I have the following code as part of a reorganization of data for later use in a CUDA kernel:
thrust::device_ptr<int> dev_ptr = thrust::device_pointer_cast(dev_particle_cell_indices);
int total = 0;
for(int i = 0; i < num_cells; i++) {
particle_offsets[i] = total;
// int num = 0;
int num = thrust::count(dev_ptr, dev_ptr + num_particles, i);
particle_counts[i] = num;
total += num;
}
Now, if I set num
to 0 (uncomment the 5th line, and comment out the 6th), the application runs at over 30 fps, which is my goal. However, when I set num
equal to the thrust::count
call, the framerate drops to about 1-2 fps. Why would that happen?
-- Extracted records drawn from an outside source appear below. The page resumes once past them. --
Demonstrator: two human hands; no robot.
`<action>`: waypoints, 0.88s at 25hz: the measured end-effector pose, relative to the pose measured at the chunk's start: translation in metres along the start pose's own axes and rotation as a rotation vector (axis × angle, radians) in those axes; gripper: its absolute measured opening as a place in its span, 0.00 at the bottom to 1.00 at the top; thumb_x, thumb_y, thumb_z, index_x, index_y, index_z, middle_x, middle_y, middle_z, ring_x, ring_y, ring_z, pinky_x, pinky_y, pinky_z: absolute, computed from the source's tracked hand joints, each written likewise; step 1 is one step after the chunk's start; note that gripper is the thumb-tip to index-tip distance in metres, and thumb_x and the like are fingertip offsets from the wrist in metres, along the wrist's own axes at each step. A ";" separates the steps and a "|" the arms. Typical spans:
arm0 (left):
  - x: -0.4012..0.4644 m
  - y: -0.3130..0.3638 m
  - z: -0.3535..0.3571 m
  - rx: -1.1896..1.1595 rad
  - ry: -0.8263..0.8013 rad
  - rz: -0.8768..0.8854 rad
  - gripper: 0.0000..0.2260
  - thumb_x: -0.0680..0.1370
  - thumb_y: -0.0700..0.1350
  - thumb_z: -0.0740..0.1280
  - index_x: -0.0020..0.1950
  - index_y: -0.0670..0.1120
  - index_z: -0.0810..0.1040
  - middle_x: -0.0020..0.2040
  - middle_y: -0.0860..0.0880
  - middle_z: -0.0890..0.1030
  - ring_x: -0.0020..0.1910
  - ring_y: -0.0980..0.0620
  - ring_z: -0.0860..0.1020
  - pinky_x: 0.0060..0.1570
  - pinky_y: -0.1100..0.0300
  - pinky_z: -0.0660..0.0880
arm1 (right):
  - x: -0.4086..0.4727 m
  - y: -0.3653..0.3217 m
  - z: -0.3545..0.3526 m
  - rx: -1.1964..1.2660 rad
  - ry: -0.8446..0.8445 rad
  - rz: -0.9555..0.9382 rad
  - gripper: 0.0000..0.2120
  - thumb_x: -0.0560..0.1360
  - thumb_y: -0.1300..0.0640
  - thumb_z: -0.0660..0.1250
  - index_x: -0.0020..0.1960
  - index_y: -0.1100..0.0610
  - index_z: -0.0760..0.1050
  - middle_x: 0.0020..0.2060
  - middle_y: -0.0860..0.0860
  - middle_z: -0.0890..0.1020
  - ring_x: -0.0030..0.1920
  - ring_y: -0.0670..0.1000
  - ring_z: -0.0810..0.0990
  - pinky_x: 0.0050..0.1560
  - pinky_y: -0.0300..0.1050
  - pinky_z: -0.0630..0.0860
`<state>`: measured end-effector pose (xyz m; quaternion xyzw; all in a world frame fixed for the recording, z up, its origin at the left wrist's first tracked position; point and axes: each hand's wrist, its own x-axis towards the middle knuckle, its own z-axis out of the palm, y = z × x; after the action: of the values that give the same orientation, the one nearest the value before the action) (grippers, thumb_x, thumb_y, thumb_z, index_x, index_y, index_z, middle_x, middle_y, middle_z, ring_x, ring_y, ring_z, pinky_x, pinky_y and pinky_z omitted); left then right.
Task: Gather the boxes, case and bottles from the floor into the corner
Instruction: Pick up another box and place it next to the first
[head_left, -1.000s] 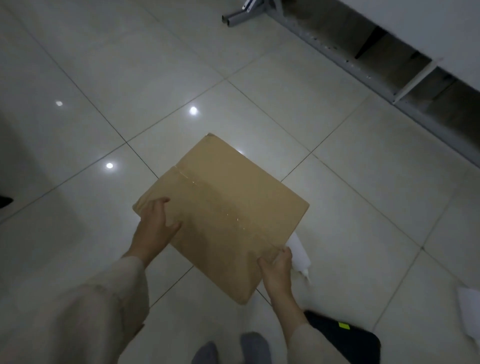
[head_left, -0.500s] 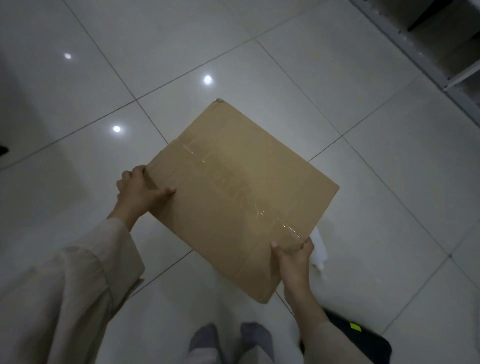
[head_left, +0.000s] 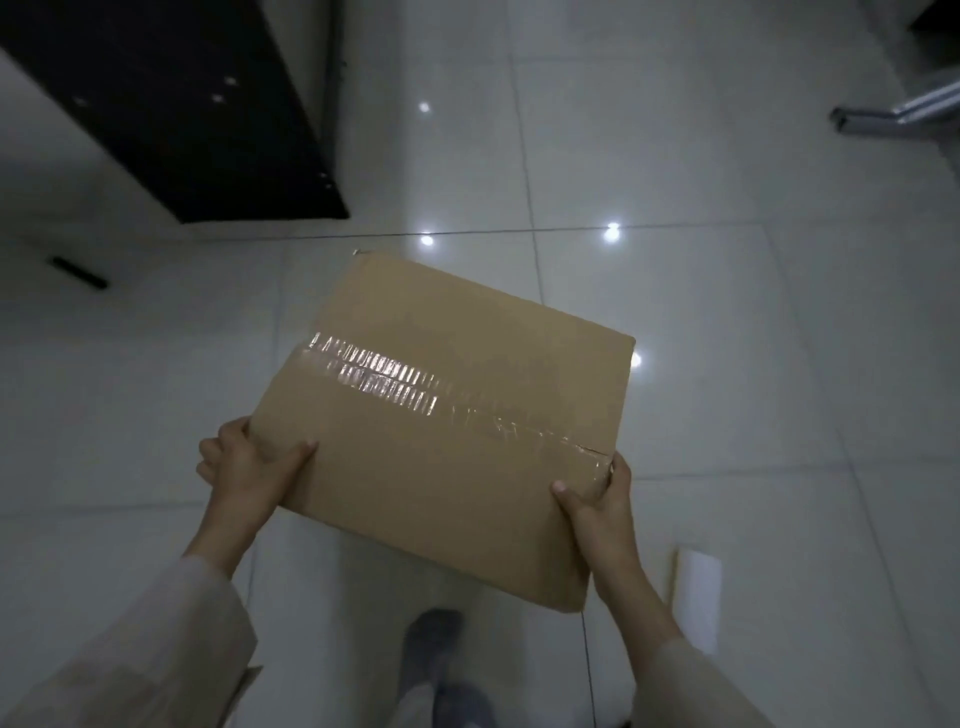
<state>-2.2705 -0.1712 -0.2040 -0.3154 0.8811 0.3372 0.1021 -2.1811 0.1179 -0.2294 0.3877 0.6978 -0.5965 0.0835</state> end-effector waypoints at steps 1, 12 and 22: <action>-0.008 -0.018 -0.020 -0.034 0.042 -0.053 0.34 0.70 0.47 0.73 0.70 0.40 0.61 0.69 0.37 0.61 0.69 0.38 0.58 0.66 0.45 0.61 | -0.008 -0.011 0.011 -0.036 -0.061 -0.044 0.34 0.72 0.62 0.68 0.72 0.51 0.56 0.58 0.47 0.73 0.58 0.51 0.73 0.61 0.50 0.70; -0.141 -0.259 -0.186 -0.411 0.438 -0.624 0.34 0.69 0.46 0.74 0.69 0.37 0.62 0.68 0.36 0.63 0.67 0.37 0.63 0.64 0.45 0.64 | -0.152 -0.051 0.198 -0.459 -0.718 -0.405 0.35 0.72 0.63 0.68 0.73 0.52 0.55 0.59 0.46 0.71 0.61 0.52 0.72 0.60 0.47 0.69; -0.267 -0.479 -0.244 -0.595 0.767 -1.039 0.36 0.66 0.48 0.76 0.67 0.36 0.65 0.66 0.34 0.67 0.65 0.35 0.67 0.63 0.43 0.68 | -0.334 0.045 0.364 -0.743 -1.147 -0.524 0.36 0.73 0.62 0.68 0.75 0.53 0.52 0.70 0.53 0.67 0.67 0.56 0.69 0.64 0.52 0.68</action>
<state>-1.7554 -0.4763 -0.1695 -0.8057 0.4612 0.3364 -0.1579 -2.0493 -0.3570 -0.1699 -0.2191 0.7705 -0.4302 0.4162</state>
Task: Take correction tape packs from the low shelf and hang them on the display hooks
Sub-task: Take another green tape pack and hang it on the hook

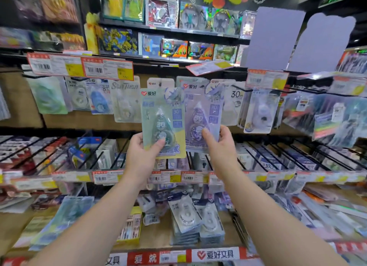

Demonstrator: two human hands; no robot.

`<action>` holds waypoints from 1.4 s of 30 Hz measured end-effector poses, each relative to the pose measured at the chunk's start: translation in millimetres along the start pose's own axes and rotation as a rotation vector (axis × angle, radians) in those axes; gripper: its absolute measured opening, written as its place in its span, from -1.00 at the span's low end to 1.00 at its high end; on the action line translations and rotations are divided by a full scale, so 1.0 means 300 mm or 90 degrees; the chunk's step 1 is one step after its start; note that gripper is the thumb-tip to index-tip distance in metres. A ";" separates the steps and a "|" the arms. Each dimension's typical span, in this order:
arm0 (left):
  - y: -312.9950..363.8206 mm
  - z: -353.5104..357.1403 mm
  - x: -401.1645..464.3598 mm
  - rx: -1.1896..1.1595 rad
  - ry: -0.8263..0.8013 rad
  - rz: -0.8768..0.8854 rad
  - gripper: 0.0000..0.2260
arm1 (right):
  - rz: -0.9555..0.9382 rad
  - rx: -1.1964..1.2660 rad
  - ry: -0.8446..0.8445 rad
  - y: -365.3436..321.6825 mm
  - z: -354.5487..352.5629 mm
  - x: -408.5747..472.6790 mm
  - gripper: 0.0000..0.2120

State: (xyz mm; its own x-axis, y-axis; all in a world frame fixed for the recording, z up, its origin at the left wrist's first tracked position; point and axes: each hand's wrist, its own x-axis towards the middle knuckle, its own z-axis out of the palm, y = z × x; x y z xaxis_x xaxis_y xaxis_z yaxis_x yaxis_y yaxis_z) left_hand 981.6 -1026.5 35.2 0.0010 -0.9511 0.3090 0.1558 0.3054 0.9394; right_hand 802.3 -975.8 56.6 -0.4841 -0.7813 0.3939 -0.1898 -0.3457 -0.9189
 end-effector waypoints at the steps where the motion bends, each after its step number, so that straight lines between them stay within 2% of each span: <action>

My understanding is that thrust is supposed to be a collection of highly optimized algorithms which harness the power of the GPU, so I'm surprised that it would have that kind of impact on the performance of my program. This is my first time using thrust though, so I may be unaware of some important details.
Is there something about using thrust::count
in a loop which is causing it to run so slowly? How can I optimize my usage of it?
To give some figures, in my current test case, num_particles
is about 2000, and num_cells
is about 1500.
The performance of thrust::count
is just fine, it is the way you are trying to use it that is problematic for performance. If you had a lot of particles and only a few cells, then your implementation using thrust::count
is probably not a bad idea. Your problem is that you have 1500 cells. That means 1500 invocations of count
and 1500 device to host memory transfers each time you want to do the computation. The latency of all the kernel launches and all the PCI-e bus copies will kill performance, as you have found.
A better approach for a large number of cells would be something like this:
thrust::device_ptr<int> rawin = thrust::device_pointer_cast(dev_particle_cell_indices);
// Sort a scratch copy of the cell indices by value
thrust::device_vector<int> cidx(num_particles);
thrust::copy(rawin, rawin+num_particles, cidx.begin());
thrust::sort(cidx.begin(), cidx.end());
// Use binary search to extract all the cell counts/offsets
thrust::counting_iterator<int> cellnumber(0);
thrust::device_vector<int> offsets(num_cells), counts(num_cells);
// Offsets come from lower_bound of the ordered cell numbers
thrust::lower_bound(cidx.begin(), cidx.end(), cellnumber, cellnumber+num_cells, offsets.begin());
// Counts come from the adjacent_difference of the upper_bound of the ordered cell numbers
thrust::upper_bound(cidx.begin(), cidx.end(), cellnumber, cellnumber+num_cells, counts.begin());
thrust::adjacent_difference(counts.begin(), counts.end(), counts.begin());
// Copy back to the host pointer
thrust::copy(counts.begin(), counts.end(), particle_counts);
thrust::copy(offsets.begin(), offsets.end(), particle_offsets);
Here, we first sort a local copy of the cell indices, then use the thrust binary search functions to perform the same operation as your code, but with far fewer passes through the data in GPU memory and only two device to host memory copies to get all the results back to the host.
When I benchmark your thrust::count
implementation with the code I posted above for a non-trivial case (10000 random particles and 2000 cells on a GeForce 320M with CUDA 4.1 on OS X), I find that your version takes about 0.95 seconds to run, whereas the sort/search version takes about 0.003 seconds to run. So there is probably several hundred times speedup available to you using thrust if you use a more efficient strategy and more appropriate algorithms.